### EXERCISE INSTRUCTIONS
Where the string "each" appears in a line of the data, show that line.

### DATA BELOW

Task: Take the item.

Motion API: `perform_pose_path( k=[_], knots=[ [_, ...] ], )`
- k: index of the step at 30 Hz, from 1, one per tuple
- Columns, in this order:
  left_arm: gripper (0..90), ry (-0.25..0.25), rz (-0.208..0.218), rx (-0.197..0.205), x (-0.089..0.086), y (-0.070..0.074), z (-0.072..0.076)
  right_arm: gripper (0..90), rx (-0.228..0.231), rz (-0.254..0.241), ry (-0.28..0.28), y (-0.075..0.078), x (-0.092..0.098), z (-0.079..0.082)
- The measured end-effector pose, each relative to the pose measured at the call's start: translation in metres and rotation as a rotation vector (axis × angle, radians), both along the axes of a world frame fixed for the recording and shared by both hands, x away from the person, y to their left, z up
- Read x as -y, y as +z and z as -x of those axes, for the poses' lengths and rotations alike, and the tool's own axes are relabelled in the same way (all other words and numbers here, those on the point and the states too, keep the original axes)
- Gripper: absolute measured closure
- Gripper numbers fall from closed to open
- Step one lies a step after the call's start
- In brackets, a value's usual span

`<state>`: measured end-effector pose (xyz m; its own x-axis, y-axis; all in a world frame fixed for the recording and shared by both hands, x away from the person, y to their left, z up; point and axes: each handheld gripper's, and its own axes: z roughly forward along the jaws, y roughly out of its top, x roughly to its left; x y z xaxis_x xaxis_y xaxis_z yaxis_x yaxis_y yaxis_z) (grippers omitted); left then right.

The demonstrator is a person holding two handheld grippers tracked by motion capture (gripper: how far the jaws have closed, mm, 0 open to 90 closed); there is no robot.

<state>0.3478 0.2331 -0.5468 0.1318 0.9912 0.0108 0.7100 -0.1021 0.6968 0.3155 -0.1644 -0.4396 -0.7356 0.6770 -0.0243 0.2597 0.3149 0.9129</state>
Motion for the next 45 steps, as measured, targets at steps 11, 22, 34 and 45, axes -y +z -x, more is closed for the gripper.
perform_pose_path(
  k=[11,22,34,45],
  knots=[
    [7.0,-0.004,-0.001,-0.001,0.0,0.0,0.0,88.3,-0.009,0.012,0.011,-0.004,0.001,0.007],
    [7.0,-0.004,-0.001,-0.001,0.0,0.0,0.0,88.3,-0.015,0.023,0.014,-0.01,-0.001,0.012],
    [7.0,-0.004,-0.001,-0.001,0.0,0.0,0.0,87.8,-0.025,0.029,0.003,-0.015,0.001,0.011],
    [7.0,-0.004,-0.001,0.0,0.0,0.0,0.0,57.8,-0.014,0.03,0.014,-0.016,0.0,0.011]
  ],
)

### ANSWER FOR THIS EXERCISE
- The measured end-effector pose, each relative to the pose measured at the call's start: translation in metres and rotation as a rotation vector (axis × angle, radians), both along the axes of a world frame fixed for the recording and shared by both hands, x away from the person, y to their left, z up
`<state>`: measured end-effector pose (xyz m; its own x-axis, y-axis; all in a world frame fixed for the recording and shared by both hands, x away from the person, y to their left, z up; point and axes: each handheld gripper's, and its own axes: z roughly forward along the jaws, y roughly out of its top, x roughly to its left; x y z xaxis_x xaxis_y xaxis_z yaxis_x yaxis_y yaxis_z) (grippers omitted); left then right.

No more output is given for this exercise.